* [Task prompt] The data must be transcribed exactly, with no line missing.

* [Entries supplied]
+===+
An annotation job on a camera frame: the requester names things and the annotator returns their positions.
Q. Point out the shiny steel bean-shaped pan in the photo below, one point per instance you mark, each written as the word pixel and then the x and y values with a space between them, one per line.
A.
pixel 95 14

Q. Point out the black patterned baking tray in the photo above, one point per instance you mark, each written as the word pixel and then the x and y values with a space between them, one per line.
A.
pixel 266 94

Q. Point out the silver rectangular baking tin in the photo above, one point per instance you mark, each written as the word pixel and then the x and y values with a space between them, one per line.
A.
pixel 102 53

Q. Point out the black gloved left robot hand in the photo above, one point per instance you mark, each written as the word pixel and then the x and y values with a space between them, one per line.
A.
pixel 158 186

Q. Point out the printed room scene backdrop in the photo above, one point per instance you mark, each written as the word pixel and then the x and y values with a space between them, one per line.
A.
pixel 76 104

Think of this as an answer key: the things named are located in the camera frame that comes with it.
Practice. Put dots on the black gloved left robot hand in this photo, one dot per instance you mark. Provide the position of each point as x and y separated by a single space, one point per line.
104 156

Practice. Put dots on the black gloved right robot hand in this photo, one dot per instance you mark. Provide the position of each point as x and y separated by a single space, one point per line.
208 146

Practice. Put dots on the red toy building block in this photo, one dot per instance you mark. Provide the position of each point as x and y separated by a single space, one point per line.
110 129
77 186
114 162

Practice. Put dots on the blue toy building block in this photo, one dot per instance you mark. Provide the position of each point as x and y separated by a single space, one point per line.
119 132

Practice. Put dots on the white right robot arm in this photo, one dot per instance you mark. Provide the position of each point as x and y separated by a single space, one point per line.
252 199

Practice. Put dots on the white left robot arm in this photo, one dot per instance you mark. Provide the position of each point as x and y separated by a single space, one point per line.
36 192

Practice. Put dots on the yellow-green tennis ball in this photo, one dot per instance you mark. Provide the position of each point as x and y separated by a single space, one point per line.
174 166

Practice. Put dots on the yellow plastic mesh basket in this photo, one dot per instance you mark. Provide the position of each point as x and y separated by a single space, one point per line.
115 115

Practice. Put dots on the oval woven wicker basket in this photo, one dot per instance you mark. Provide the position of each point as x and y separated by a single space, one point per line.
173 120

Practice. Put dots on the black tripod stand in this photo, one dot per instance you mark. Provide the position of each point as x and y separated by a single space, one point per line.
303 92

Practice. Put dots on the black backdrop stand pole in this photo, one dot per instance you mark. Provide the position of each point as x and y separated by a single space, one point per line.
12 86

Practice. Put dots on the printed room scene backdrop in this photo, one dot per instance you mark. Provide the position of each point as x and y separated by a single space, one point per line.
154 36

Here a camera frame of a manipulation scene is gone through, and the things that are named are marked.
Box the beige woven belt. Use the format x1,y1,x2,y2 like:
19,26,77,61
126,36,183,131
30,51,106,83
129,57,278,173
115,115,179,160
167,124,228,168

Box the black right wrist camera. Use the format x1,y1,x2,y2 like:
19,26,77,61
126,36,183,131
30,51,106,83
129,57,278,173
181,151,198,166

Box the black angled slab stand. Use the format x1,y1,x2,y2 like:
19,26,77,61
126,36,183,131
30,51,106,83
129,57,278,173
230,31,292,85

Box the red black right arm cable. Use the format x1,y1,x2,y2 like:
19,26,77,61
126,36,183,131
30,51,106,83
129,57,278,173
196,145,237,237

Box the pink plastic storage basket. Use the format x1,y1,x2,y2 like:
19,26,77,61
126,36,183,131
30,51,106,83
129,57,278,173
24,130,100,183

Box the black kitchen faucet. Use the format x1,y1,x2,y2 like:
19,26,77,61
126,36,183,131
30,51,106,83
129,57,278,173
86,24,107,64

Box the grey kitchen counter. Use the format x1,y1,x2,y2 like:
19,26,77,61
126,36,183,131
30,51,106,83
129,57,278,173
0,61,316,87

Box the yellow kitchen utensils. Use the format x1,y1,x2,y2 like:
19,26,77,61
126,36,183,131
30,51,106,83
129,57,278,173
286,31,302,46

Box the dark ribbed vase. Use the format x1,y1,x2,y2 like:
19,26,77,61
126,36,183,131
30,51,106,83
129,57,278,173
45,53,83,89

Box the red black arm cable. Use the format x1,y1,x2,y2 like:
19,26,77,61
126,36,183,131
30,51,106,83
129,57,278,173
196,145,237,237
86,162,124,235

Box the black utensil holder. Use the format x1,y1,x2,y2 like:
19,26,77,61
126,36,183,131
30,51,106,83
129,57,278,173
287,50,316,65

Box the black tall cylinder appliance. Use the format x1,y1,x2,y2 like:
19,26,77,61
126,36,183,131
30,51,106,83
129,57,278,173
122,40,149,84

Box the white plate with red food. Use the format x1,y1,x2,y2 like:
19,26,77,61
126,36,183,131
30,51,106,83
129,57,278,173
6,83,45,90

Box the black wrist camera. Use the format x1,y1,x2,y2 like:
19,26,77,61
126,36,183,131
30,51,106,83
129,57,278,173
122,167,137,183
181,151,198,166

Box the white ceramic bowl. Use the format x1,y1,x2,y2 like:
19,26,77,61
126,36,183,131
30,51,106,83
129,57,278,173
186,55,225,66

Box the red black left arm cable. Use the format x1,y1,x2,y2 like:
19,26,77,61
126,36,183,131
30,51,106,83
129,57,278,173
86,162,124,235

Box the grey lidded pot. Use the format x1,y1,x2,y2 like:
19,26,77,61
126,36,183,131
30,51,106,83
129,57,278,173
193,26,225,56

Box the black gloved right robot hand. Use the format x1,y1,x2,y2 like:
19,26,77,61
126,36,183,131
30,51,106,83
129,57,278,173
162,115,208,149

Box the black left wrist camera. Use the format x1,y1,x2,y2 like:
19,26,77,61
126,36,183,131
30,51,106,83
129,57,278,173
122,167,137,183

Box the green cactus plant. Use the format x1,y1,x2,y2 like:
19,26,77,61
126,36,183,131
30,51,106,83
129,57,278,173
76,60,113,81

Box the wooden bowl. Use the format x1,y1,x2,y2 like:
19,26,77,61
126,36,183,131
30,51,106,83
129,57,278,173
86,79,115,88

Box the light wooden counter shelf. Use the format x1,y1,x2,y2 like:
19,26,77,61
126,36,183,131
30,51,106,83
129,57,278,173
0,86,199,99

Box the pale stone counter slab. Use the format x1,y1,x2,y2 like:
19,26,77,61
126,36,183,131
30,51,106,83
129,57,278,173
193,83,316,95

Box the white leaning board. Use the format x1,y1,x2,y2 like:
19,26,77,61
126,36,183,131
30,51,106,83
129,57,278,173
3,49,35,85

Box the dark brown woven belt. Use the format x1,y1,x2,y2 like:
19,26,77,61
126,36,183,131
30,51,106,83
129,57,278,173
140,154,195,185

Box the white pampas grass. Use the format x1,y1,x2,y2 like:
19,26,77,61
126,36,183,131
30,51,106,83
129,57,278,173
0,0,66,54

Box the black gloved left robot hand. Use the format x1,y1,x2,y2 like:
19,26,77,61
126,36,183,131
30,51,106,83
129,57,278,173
+===+
* [Task answer]
An annotation job on a camera frame: the requester names things and the annotator returns their positions.
Q. Point out the shiny steel bean-shaped pan in the photo below, one point per instance you mark, each written as the word pixel and then the x and y values with a space between them, one per line.
A.
pixel 95 14

Q. Point out the black patterned baking tray in the photo above, one point per instance you mark, each written as the word pixel and then the x and y values with a space between them, one per line.
A.
pixel 266 94

Q. Point out the silver rectangular baking tin in the photo above, one point per instance you mark, each written as the word pixel and then the x and y values with a space between them, one per line.
A.
pixel 102 53

Q. Point out the black gloved left robot hand in the photo above, one point per instance you mark, each written as the word pixel and then the x and y values with a space between them, one per line.
A.
pixel 158 186

Q. Point out the printed room scene backdrop in the photo above, one point per instance you mark, each written as the word pixel and then the x and y values with a space between them, one per line.
A.
pixel 76 104

Think of this as an answer key: the things named are located in the camera frame that comes with it.
Practice. Put dots on the black gloved left robot hand in this photo, one dot per instance you mark. Provide the position of each point as x and y separated by a single space, one point per line.
104 156

Practice. Put dots on the black gloved right robot hand in this photo, one dot per instance you mark. Provide the position of each point as x and y separated by a single space, one point per line.
208 146

Practice. Put dots on the red toy building block in this photo, one dot per instance you mark. Provide the position of each point as x and y separated by a single space, one point per line.
110 129
77 186
114 162

Practice. Put dots on the blue toy building block in this photo, one dot per instance you mark. Provide the position of each point as x and y separated by a single space, one point per line.
119 132

Practice. Put dots on the white right robot arm in this photo, one dot per instance you mark. Provide the position of each point as x and y separated by a single space, one point per line.
252 199

Practice. Put dots on the white left robot arm in this photo, one dot per instance you mark. Provide the position of each point as x and y separated by a single space, one point per line.
36 192

Practice. Put dots on the yellow-green tennis ball in this photo, one dot per instance you mark. Provide the position of each point as x and y separated by a single space, one point per line.
174 166

Practice. Put dots on the yellow plastic mesh basket in this photo, one dot per instance you mark. Provide the position of each point as x and y separated by a single space, one point per line.
115 115

Practice. Put dots on the oval woven wicker basket in this photo, one dot per instance you mark. Provide the position of each point as x and y separated by a single space, one point per line.
173 120

Practice. Put dots on the black tripod stand in this photo, one dot per instance you mark. Provide the position of each point as x and y separated by a single space, one point per line.
303 92

Practice. Put dots on the black backdrop stand pole in this photo, one dot per instance you mark. Provide the position of each point as x and y separated by a single space, one point per line.
12 86

Practice. Put dots on the printed room scene backdrop in this photo, one dot per instance you mark. Provide the position of each point as x and y separated by a single space, one point per line.
154 36

Here a camera frame of a manipulation scene is gone through, and the things that are named are marked.
Box the beige woven belt. Use the format x1,y1,x2,y2 like:
19,26,77,61
126,36,183,131
30,51,106,83
129,57,278,173
115,115,179,160
167,124,228,168

Box the black right wrist camera. Use the format x1,y1,x2,y2 like:
19,26,77,61
126,36,183,131
30,51,106,83
129,57,278,173
181,151,198,166

Box the black angled slab stand. Use the format x1,y1,x2,y2 like:
19,26,77,61
126,36,183,131
30,51,106,83
129,57,278,173
230,31,292,85

Box the red black right arm cable. Use the format x1,y1,x2,y2 like:
19,26,77,61
126,36,183,131
30,51,106,83
129,57,278,173
196,145,237,237

Box the pink plastic storage basket. Use the format x1,y1,x2,y2 like:
19,26,77,61
126,36,183,131
30,51,106,83
129,57,278,173
24,130,100,183

Box the black kitchen faucet. Use the format x1,y1,x2,y2 like:
19,26,77,61
126,36,183,131
30,51,106,83
129,57,278,173
86,24,107,64

Box the grey kitchen counter. Use the format x1,y1,x2,y2 like:
19,26,77,61
126,36,183,131
30,51,106,83
129,57,278,173
0,61,316,87

Box the yellow kitchen utensils. Use the format x1,y1,x2,y2 like:
19,26,77,61
126,36,183,131
30,51,106,83
129,57,278,173
286,31,302,46

Box the dark ribbed vase. Use the format x1,y1,x2,y2 like:
19,26,77,61
126,36,183,131
30,51,106,83
129,57,278,173
45,53,83,89

Box the red black arm cable. Use the format x1,y1,x2,y2 like:
19,26,77,61
126,36,183,131
30,51,106,83
129,57,278,173
196,145,237,237
86,162,124,235

Box the black utensil holder. Use the format x1,y1,x2,y2 like:
19,26,77,61
126,36,183,131
30,51,106,83
129,57,278,173
287,50,316,65

Box the black tall cylinder appliance. Use the format x1,y1,x2,y2 like:
19,26,77,61
126,36,183,131
30,51,106,83
129,57,278,173
122,40,149,84

Box the white plate with red food. Use the format x1,y1,x2,y2 like:
19,26,77,61
126,36,183,131
30,51,106,83
129,57,278,173
6,83,45,90

Box the black wrist camera. Use the format x1,y1,x2,y2 like:
19,26,77,61
126,36,183,131
30,51,106,83
129,57,278,173
122,167,137,183
181,151,198,166

Box the white ceramic bowl. Use the format x1,y1,x2,y2 like:
19,26,77,61
126,36,183,131
30,51,106,83
129,57,278,173
186,55,225,66

Box the red black left arm cable. Use the format x1,y1,x2,y2 like:
19,26,77,61
126,36,183,131
30,51,106,83
129,57,278,173
86,162,124,235

Box the grey lidded pot. Use the format x1,y1,x2,y2 like:
19,26,77,61
126,36,183,131
30,51,106,83
129,57,278,173
193,26,225,56

Box the black gloved right robot hand. Use the format x1,y1,x2,y2 like:
19,26,77,61
126,36,183,131
30,51,106,83
129,57,278,173
162,115,208,149

Box the black left wrist camera. Use the format x1,y1,x2,y2 like:
19,26,77,61
126,36,183,131
30,51,106,83
129,57,278,173
122,167,137,183

Box the green cactus plant. Use the format x1,y1,x2,y2 like:
19,26,77,61
126,36,183,131
30,51,106,83
129,57,278,173
76,60,113,81

Box the wooden bowl. Use the format x1,y1,x2,y2 like:
19,26,77,61
126,36,183,131
30,51,106,83
129,57,278,173
86,79,115,88

Box the light wooden counter shelf. Use the format x1,y1,x2,y2 like:
19,26,77,61
126,36,183,131
30,51,106,83
129,57,278,173
0,86,199,99

Box the pale stone counter slab. Use the format x1,y1,x2,y2 like:
19,26,77,61
126,36,183,131
30,51,106,83
129,57,278,173
193,83,316,95

Box the white leaning board. Use the format x1,y1,x2,y2 like:
19,26,77,61
126,36,183,131
30,51,106,83
129,57,278,173
3,49,35,85

Box the dark brown woven belt. Use the format x1,y1,x2,y2 like:
19,26,77,61
126,36,183,131
30,51,106,83
129,57,278,173
140,154,195,185

Box the white pampas grass. Use the format x1,y1,x2,y2 like:
19,26,77,61
126,36,183,131
30,51,106,83
129,57,278,173
0,0,66,54

Box the black gloved left robot hand. Use the format x1,y1,x2,y2 like:
19,26,77,61
126,36,183,131
30,51,106,83
129,57,278,173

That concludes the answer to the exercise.